Reproduce precisely the lines of the listing below, starting with the line that contains "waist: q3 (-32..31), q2" and stopping after the line that contains "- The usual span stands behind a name"; include nothing else.
START PROVIDED DATA
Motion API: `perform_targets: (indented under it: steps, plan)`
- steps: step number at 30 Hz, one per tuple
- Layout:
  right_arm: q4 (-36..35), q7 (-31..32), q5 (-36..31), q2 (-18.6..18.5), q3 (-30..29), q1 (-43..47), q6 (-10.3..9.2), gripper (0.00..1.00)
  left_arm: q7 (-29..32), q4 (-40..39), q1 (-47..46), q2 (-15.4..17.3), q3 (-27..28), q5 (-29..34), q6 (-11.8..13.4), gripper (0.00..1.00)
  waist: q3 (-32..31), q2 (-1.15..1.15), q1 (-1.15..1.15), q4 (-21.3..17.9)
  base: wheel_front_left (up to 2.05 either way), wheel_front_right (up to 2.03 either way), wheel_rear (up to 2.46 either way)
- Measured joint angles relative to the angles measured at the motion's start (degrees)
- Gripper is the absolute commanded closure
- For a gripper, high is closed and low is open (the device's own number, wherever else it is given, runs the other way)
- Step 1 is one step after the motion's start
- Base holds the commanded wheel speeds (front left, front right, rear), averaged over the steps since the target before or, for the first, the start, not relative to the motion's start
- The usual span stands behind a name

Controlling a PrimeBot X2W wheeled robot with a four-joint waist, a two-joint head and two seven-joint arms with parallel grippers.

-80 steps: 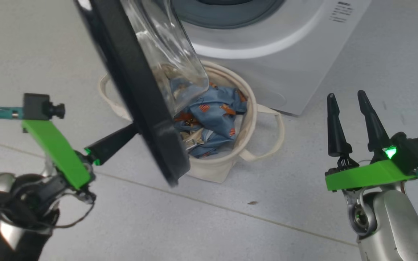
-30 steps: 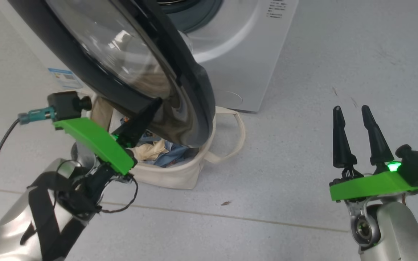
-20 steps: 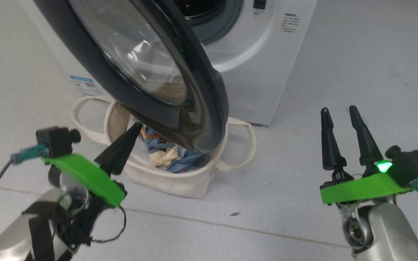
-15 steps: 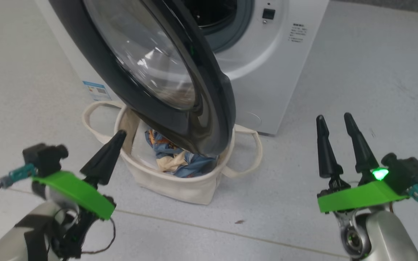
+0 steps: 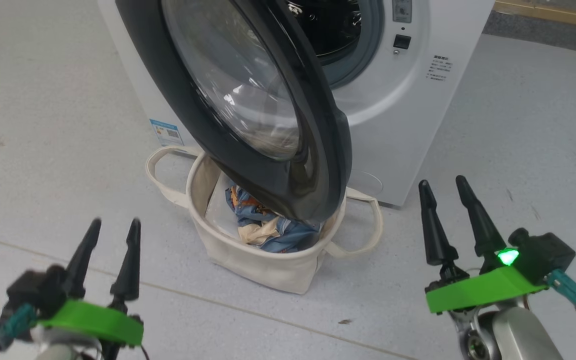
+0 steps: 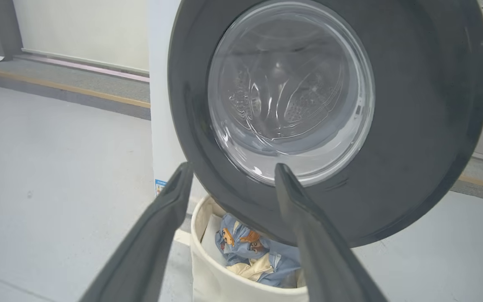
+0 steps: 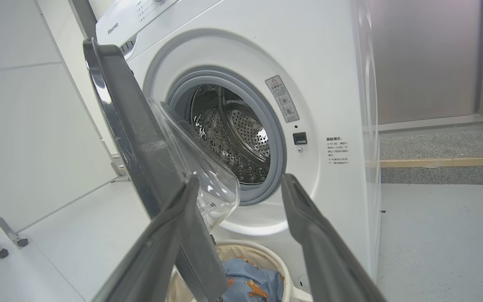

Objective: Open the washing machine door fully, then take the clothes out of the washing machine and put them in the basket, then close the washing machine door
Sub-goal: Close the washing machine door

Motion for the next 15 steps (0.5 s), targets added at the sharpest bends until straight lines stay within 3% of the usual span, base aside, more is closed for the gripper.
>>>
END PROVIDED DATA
OUTPUT FOR THIS EXERCISE ▸
  waist: q3 (-32..31), q2 (-1.15..1.15), q1 (-1.15..1.15), q4 (-21.3..17.9)
  base: wheel_front_left (up to 2.05 either way), wheel_front_right (up to 2.03 either way), wheel_rear (up to 2.46 either way)
- Measured joint angles relative to the angles measured at the motion's start (degrees)
- Gripper is the absolute commanded closure
- For a gripper, high is closed and low is open (the device's own number, wherever else it is given, runs the other way)
- Step 1 is one step after the motion's start
- Base holds the commanded wheel speeds (front left, front right, rear), averaged over the steps since the target before or, for the first, the start, not relative to the motion's start
- The usual span stands behind a name

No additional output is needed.